Reproduce the data word for word, keeping every line complete.

> **DATASET CONTENT**
<<<<

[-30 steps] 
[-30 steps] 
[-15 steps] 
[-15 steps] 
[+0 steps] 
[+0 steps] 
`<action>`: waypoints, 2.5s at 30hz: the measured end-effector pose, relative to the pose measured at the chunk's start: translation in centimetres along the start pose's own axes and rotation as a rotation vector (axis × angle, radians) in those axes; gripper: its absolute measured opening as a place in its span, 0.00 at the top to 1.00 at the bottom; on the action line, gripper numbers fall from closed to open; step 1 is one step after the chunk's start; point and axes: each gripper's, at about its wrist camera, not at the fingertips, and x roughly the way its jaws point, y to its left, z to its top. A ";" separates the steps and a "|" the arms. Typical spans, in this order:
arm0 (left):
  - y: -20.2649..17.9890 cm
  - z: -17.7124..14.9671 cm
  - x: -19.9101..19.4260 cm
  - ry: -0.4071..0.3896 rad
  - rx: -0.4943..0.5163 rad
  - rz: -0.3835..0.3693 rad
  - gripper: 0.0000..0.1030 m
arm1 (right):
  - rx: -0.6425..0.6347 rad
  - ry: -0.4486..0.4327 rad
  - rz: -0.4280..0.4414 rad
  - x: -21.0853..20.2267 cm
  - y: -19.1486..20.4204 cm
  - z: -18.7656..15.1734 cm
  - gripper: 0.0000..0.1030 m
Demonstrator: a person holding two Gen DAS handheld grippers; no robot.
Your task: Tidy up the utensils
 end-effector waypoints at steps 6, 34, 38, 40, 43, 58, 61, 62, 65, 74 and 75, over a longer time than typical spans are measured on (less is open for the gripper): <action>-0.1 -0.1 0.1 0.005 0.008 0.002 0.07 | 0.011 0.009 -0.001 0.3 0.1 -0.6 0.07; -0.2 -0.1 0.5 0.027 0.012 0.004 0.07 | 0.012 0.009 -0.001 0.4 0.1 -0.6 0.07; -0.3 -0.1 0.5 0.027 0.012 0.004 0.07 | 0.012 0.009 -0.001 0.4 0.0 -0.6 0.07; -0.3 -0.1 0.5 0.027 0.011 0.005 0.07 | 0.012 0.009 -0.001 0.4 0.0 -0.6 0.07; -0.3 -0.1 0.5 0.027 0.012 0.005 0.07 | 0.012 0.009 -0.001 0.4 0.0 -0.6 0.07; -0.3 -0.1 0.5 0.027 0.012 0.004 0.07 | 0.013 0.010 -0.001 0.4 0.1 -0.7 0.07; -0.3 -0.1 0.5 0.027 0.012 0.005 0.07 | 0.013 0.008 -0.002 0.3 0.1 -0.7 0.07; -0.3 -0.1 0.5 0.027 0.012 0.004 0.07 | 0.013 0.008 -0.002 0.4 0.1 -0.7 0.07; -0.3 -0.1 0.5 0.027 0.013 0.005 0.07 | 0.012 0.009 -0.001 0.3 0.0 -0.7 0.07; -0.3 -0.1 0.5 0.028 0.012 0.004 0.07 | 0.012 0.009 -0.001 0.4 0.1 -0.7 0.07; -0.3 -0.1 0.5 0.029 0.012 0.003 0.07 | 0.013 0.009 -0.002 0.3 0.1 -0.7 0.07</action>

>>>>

> **OUTPUT OF THE TASK**
[-30 steps] 
[-30 steps] 
[-15 steps] 
[-15 steps] 
[+0 steps] 
[+0 steps] 
`<action>`: waypoints, 2.5s at 30hz: the measured end-effector pose, relative to the pose measured at the chunk's start: translation in centimetres along the start pose's own axes and rotation as a rotation vector (axis × angle, radians) in those axes; gripper: its absolute measured opening as a place in its span, 0.00 at the top to 1.00 at the bottom; on the action line, gripper numbers fall from closed to open; step 1 is one step after the chunk's start; point and axes: each gripper's, at about its wrist camera, not at the fingertips, and x roughly the way its jaws point, y to its left, z to its top. A ";" separates the steps and a "|" the arms. Typical spans, in this order:
arm0 (left):
  - y: -20.2649..17.9890 cm
  - z: -17.7124..14.9671 cm
  - x: -19.9101..19.4260 cm
  - ry: -0.4071..0.3896 rad
  - rx: -0.4943..0.5163 rad
  - rz: -0.3835..0.3693 rad
  - gripper: 0.0000..0.1030 m
arm1 (right):
  - rx: -0.6425..0.6347 rad
  - ry: -0.4486..0.4327 rad
  - rz: -0.4280..0.4414 rad
  - x: -21.0853..20.2267 cm
  - y: -19.1486..20.4204 cm
  - z: -18.7656..15.1734 cm
  - gripper: 0.0000..0.1030 m
Demonstrator: a person holding two Gen DAS handheld grippers; no robot.
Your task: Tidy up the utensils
 end-effector waypoints at steps 6, 34, 38, 40, 43, 58, 61, 62, 65, 74 and 75, over a longer time than typical spans are measured on (less is open for the gripper): <action>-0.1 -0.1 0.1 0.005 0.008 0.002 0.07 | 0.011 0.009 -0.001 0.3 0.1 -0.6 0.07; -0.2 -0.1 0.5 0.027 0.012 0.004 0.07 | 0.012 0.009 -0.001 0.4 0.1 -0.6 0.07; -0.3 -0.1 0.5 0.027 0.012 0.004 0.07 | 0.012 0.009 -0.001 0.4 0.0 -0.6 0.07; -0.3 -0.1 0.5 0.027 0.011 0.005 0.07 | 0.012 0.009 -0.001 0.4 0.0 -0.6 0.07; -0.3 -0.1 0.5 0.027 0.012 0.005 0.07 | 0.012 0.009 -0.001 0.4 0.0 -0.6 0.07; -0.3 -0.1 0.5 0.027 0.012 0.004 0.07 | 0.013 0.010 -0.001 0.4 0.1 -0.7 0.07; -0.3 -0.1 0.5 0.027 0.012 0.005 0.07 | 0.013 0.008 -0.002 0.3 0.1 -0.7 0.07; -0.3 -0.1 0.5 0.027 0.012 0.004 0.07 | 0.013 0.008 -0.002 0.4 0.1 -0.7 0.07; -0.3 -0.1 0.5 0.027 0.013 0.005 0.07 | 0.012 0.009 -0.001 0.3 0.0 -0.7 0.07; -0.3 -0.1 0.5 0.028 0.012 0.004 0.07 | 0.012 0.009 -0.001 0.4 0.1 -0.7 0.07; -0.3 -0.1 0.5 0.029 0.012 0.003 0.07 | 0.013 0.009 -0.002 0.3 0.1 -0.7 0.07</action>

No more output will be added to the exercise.